[[ RECORDED DATA, beginning ]]

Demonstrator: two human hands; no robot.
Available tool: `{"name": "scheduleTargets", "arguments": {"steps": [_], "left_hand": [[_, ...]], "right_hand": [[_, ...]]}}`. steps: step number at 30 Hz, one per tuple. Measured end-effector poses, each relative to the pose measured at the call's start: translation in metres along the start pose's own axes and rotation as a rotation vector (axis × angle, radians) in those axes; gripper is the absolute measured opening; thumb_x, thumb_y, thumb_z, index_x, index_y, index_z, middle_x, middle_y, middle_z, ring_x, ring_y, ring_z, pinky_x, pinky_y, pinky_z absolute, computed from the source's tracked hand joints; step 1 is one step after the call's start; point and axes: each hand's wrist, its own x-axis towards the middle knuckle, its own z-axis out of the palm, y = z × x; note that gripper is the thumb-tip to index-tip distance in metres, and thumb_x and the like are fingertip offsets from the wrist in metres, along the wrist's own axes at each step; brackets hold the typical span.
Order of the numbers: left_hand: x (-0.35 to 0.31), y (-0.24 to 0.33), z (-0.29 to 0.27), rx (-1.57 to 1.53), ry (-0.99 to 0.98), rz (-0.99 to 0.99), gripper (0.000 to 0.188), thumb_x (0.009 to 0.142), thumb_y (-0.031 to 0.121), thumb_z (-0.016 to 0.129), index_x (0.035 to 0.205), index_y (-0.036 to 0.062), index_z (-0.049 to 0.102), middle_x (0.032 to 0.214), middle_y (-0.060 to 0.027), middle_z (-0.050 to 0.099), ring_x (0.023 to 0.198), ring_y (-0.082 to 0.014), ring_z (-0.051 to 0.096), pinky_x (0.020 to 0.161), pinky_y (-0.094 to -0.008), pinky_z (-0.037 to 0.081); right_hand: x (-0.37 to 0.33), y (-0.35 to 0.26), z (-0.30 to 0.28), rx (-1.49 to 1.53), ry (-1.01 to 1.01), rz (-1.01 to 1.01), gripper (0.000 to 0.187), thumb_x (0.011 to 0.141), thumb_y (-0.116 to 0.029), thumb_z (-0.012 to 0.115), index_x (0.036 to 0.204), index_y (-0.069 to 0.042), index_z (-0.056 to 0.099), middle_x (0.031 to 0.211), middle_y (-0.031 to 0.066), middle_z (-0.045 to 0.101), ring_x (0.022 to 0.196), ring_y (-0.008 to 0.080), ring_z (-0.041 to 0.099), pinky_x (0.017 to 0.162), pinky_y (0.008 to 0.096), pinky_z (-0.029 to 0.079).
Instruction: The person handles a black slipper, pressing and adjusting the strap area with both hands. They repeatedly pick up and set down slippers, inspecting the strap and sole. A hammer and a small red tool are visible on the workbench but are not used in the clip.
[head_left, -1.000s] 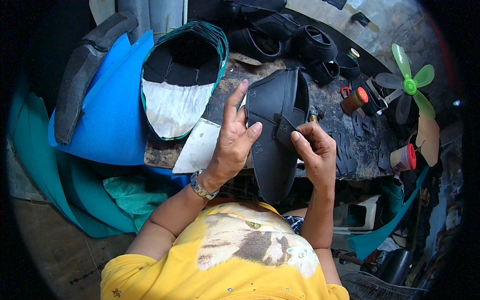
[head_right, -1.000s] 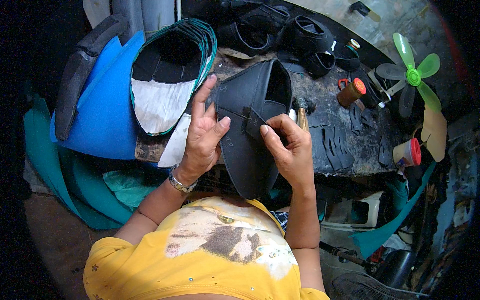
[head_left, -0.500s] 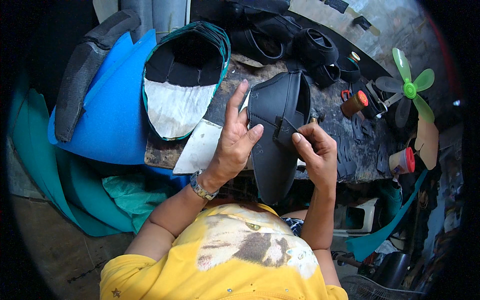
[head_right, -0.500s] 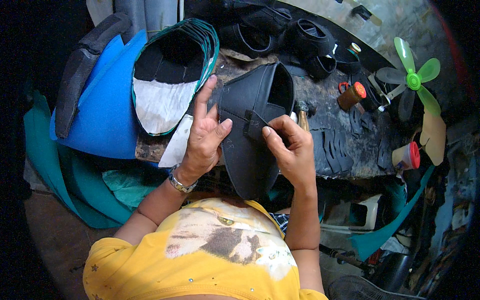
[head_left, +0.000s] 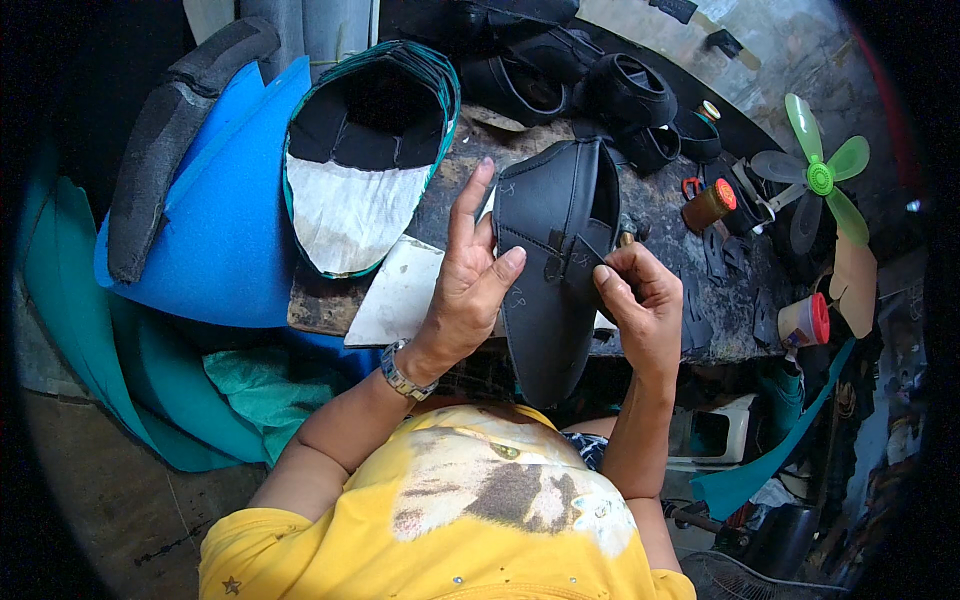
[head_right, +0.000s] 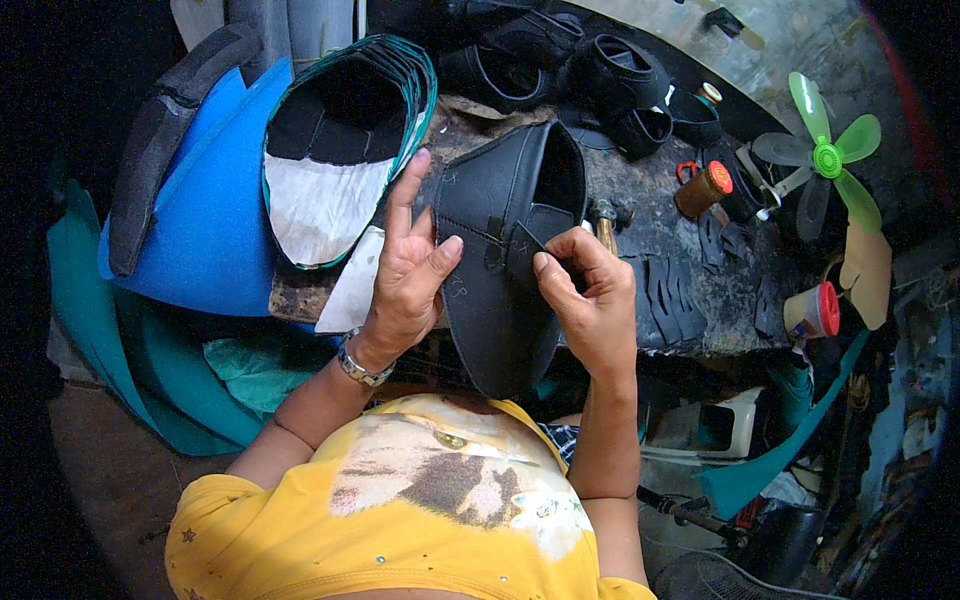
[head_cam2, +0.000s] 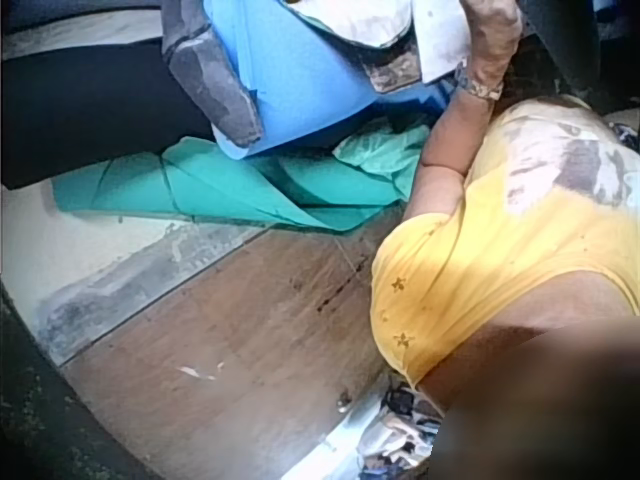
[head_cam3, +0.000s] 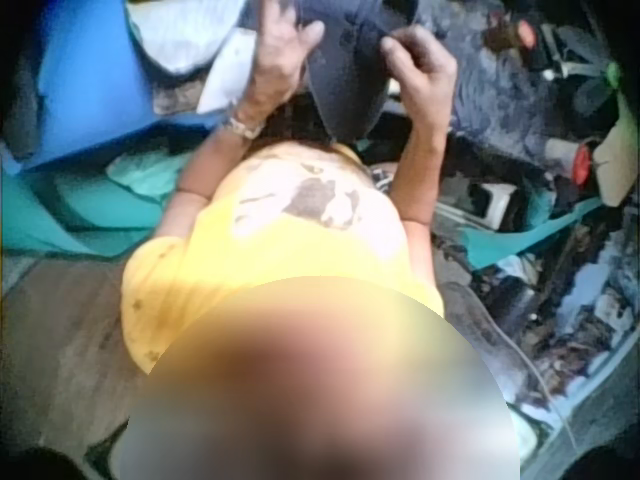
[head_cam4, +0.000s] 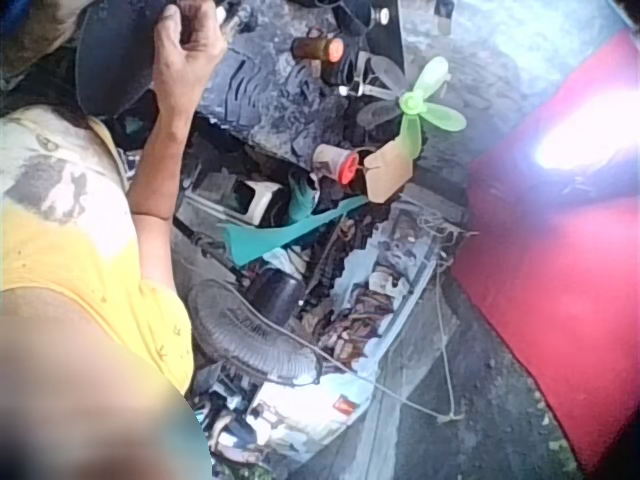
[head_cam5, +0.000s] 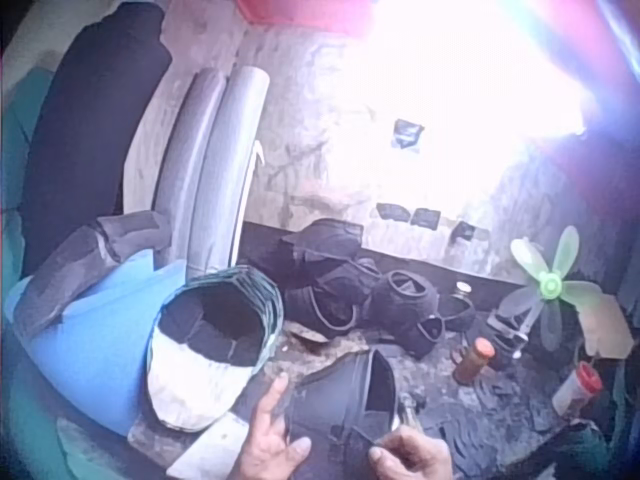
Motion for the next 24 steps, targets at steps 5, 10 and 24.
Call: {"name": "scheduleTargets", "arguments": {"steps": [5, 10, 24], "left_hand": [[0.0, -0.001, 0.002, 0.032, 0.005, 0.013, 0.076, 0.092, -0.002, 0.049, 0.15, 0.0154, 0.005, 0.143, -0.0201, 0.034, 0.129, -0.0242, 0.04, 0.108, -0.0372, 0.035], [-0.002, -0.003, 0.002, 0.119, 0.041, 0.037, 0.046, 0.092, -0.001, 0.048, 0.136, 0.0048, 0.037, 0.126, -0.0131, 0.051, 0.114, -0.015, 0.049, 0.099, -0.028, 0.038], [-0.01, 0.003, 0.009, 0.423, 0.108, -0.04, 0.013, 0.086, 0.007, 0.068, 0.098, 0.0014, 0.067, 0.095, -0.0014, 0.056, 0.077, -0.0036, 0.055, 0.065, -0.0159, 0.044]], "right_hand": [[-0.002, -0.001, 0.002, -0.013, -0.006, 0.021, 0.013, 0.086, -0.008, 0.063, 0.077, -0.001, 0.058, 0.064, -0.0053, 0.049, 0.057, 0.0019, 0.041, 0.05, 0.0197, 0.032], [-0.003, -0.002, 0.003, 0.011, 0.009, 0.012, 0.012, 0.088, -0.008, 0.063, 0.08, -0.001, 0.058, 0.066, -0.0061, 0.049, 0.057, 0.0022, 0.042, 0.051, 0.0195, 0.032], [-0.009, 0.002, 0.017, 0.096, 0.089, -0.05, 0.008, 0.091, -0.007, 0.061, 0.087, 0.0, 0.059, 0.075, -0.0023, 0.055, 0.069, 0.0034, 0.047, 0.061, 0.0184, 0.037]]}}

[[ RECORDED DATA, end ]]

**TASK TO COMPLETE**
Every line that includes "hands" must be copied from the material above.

**FINAL ANSWER**
Demonstrator: two human hands; no robot.
Instruction: The person handles a black slipper, pressing and adjusting the strap area with both hands. They repeatedly pick up and set down slippers, inspecting the strap and sole. A hammer and a small red tool are visible on the workbench but are not used in the clip.

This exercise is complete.